== GIVEN DATA ==
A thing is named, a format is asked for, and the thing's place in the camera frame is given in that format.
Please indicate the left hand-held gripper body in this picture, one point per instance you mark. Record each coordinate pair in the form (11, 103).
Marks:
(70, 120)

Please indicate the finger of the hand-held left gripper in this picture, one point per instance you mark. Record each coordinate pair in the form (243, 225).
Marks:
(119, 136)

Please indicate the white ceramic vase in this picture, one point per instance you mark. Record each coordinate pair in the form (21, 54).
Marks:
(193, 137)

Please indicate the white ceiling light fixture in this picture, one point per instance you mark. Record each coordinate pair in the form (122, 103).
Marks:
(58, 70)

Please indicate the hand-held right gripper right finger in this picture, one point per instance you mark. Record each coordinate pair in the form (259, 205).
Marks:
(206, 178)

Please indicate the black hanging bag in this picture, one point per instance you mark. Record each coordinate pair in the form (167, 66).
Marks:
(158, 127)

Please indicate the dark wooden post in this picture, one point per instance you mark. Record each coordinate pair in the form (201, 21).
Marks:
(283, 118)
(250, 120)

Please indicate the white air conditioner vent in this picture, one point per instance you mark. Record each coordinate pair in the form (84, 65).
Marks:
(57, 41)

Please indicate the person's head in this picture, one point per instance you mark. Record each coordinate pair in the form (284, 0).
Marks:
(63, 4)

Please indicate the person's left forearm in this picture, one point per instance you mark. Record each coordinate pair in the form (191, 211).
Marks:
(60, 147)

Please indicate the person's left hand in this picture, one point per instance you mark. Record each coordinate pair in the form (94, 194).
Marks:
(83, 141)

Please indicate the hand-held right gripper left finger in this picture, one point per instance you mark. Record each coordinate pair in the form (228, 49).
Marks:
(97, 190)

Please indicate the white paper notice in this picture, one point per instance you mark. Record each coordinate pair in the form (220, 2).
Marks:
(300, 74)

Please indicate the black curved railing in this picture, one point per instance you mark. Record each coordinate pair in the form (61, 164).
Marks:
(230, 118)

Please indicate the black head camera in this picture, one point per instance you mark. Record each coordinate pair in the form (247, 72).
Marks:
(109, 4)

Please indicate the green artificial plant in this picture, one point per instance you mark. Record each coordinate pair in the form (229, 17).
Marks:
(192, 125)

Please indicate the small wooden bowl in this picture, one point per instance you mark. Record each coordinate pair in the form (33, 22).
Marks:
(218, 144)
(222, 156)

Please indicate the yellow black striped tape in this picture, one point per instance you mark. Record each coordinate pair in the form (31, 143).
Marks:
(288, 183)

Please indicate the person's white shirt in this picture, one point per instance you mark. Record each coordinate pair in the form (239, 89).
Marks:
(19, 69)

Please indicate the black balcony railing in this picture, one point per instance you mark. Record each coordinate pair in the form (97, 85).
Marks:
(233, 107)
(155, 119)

== WHAT YOU WILL DO ==
With nothing added or left out, print the data again.

== OUTPUT ==
A thing is named, a format is asked for, and the thing's place in the camera frame is given in that format.
Please indicate the left hand-held gripper body in this picture, one point per instance you mark. Record each coordinate pair in the form (11, 103).
Marks:
(70, 120)

Please indicate the finger of the hand-held left gripper in this picture, one point per instance you mark. Record each coordinate pair in the form (243, 225).
Marks:
(119, 136)

Please indicate the white ceramic vase in this picture, one point per instance you mark. Record each coordinate pair in the form (21, 54).
Marks:
(193, 137)

Please indicate the white ceiling light fixture in this picture, one point per instance you mark. Record each coordinate pair in the form (122, 103).
Marks:
(58, 70)

Please indicate the hand-held right gripper right finger in this picture, one point per instance you mark. Record each coordinate pair in the form (259, 205).
Marks:
(206, 178)

Please indicate the black hanging bag in this picture, one point per instance you mark. Record each coordinate pair in the form (167, 66).
Marks:
(158, 127)

Please indicate the dark wooden post in this picture, one point per instance you mark. Record each coordinate pair in the form (201, 21).
Marks:
(283, 118)
(250, 120)

Please indicate the white air conditioner vent in this picture, one point per instance you mark. Record each coordinate pair in the form (84, 65).
Marks:
(57, 41)

Please indicate the person's head in this picture, one point per instance you mark. Record each coordinate pair in the form (284, 0).
Marks:
(63, 4)

Please indicate the person's left forearm in this picture, one point per instance you mark. Record each coordinate pair in the form (191, 211).
Marks:
(60, 147)

Please indicate the person's left hand in this picture, one point per instance you mark. Record each coordinate pair in the form (94, 194).
Marks:
(83, 141)

Please indicate the hand-held right gripper left finger in this picture, one point per instance you mark. Record each coordinate pair in the form (228, 49).
Marks:
(97, 190)

Please indicate the white paper notice in this picture, one point per instance you mark. Record each coordinate pair in the form (220, 2).
Marks:
(300, 74)

Please indicate the black curved railing in this picture, one point per instance you mark. Record each coordinate pair in the form (61, 164).
Marks:
(230, 118)

Please indicate the black head camera in this picture, one point per instance you mark. Record each coordinate pair in the form (247, 72).
Marks:
(109, 4)

Please indicate the green artificial plant in this picture, one point per instance you mark. Record each coordinate pair in the form (229, 17).
Marks:
(192, 125)

Please indicate the small wooden bowl in this picture, one point per instance you mark. Record each coordinate pair in the form (33, 22).
Marks:
(218, 144)
(222, 156)

Please indicate the yellow black striped tape in this picture, one point per instance you mark. Record each coordinate pair in the form (31, 143).
Marks:
(288, 183)

Please indicate the person's white shirt in this picture, one point per instance you mark. Record each coordinate pair in the form (239, 89).
Marks:
(19, 69)

Please indicate the black balcony railing in this picture, one point per instance you mark. Record each coordinate pair in the form (97, 85).
Marks:
(233, 107)
(155, 119)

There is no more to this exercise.